We all have a story like this.  We all have endured tragedies, difficulties, struggles, and loss.  Whether it was something we have done or something that was done to us, we have all gone through a dark time of suffering and trial.  And the LORD was there, whether we saw Him in the moment or the circumstances or not.  And the LORD brought us to or brought to us the right people at the right time to help us, or the right scripture to guide us through, and come out the other side.  

If you’re in the moment, if you’re doubting God’s provision, or if you’re still in the process I want to remind you of the 23rd Psalm.  “Valley of the shadow of death”…. There is a valley of the shadow of death…there is an evil…But He is there and so there is no reason to fear.  

When David later talks about the LORD preparing a table for him in the midst of his enemies, we forget how ridiculous that image is.  There are going to be enemies, whether actual physical, or psychological or spiritual, he doesn’t deny the presence of enemies.  God’s presence doesn’t mean that there are no enemies who want David straight up dead.  Actually dead.  

But he says that God’s provision is such that…imagine this for a moment, see how ridiculous this is. 

Imagine a flat, grassy plane, and in the middle of it, surrounded by well armed people who want David murdered, there’s a table with a nice, crisp white linen table cloth, all the silver ware, fancy china, wine glass, water class, a napkin folded in the shape of a swan, a bottle of white wine in a bucket of ice, a mahogany sideboard with silver domes under which there is a gourmet four course meal ready and waiting, and a waiter in a tux with a white towel draped over his arm lighting the candles.  That is the table prepared for him in the midst of David’s enemies.  It isn’t in David’s well appointed tent, or in his comfy palace.  It’s on the battle field, in the darkest, most dangerous place David could find himself.  

In the middle of our darkest past or darkest present, He has provision and blessing for us.  Through emotional winter, through disease, through our spiritual starving times…He is there and we can give thanks.

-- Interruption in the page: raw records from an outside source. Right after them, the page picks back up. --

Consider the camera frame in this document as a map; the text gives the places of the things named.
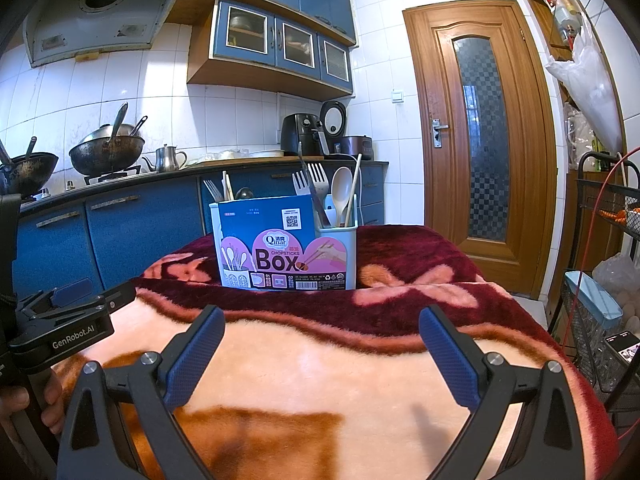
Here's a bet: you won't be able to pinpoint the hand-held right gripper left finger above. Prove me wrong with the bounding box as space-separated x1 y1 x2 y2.
57 305 227 480

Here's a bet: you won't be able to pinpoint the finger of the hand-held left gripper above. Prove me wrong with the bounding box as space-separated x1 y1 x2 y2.
16 284 94 322
91 280 139 314

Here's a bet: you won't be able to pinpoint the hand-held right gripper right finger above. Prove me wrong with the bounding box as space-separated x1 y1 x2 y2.
419 305 596 480

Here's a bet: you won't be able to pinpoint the pale blue utensil holder box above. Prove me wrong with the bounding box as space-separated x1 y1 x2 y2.
209 195 359 293

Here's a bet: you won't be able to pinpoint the white plastic fork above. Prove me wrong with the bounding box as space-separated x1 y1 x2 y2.
292 170 314 199

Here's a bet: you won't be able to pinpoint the beige spoon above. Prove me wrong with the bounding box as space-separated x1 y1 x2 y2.
331 166 355 229

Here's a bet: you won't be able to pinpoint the person's left hand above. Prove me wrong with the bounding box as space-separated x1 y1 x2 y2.
0 368 67 434

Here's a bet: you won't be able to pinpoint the blue lower cabinets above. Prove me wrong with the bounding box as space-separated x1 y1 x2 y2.
10 160 390 302

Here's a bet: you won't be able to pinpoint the gas stove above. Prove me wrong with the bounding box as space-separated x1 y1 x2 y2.
82 165 143 185

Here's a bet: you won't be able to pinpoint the red and pink blanket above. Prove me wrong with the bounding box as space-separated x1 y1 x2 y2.
50 225 621 480

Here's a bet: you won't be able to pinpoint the small black wok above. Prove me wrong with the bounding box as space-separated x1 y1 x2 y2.
0 136 60 196

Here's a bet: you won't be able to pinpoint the large black wok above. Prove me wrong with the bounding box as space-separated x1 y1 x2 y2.
69 116 149 177

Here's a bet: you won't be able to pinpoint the steel kettle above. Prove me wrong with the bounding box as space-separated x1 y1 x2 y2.
142 144 189 173

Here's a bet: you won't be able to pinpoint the blue lid glass container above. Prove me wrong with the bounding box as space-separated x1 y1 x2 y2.
564 270 624 357

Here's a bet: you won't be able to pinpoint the wooden cutting board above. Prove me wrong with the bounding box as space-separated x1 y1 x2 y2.
187 155 326 168

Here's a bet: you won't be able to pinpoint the metal spatula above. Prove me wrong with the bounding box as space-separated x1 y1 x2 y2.
107 102 130 141

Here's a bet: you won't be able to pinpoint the plastic bag of eggs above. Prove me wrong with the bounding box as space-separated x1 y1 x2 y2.
592 252 640 332

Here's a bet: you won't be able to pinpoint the carrots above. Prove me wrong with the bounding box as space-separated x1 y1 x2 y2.
597 206 640 224

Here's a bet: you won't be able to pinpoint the rice cooker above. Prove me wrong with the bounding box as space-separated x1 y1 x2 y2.
319 100 374 161

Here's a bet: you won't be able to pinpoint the black air fryer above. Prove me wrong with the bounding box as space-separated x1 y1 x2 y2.
280 113 324 157

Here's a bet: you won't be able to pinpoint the grey range hood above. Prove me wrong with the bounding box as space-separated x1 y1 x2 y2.
25 0 194 67

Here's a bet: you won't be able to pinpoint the wooden door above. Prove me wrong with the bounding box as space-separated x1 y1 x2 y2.
402 0 559 301

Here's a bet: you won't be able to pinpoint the white plastic bag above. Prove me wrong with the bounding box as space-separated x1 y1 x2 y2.
545 25 624 154

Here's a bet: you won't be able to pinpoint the wooden shelf unit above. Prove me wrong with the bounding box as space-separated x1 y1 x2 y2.
522 0 626 301

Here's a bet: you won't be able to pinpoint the clear bottle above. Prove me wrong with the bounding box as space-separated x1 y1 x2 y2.
552 2 584 46

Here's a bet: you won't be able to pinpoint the red cable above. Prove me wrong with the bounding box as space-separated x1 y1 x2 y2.
565 147 640 356

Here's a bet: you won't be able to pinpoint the black wire rack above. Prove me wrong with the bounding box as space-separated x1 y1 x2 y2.
547 151 640 431

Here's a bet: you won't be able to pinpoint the glass door wall cabinet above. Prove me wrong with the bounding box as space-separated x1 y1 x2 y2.
186 0 356 101

If you have already been through the Valley of the Shadow of Death holding His capable hands, if you’ve experienced God’s 5 star restaurant in the middle of swarms of enemies, the most important thing you can do is share what God has done.  “God got me a thing I asked Him for” is an encouraging report.  I don’t discount it one bit.  But there is something fundamentally more affecting when we share how God was there and brought us through the dark times.  I’ve said before that one of the most amazing things about God is that He can take something that’s been shattered, put it back together again and cause it to be more beautiful than it was before, more effective than it was before, and better than before the shattering.  No human psychology can do that.  No power of positive thinking can accomplish that feat.  It is wholly supernatural.  Only God can redeem something like that. 

So often we feel ashamed that we were in darkness, that we had a loss, that we suffered or struggled at all and that tends to silence us.   Your Brothers and Sisters, and the World needs to hear that story, that testimony of God’s goodness.  They need to hear what God did for you in the depths of winter. They need to hear very clearly your THANKSGIVING.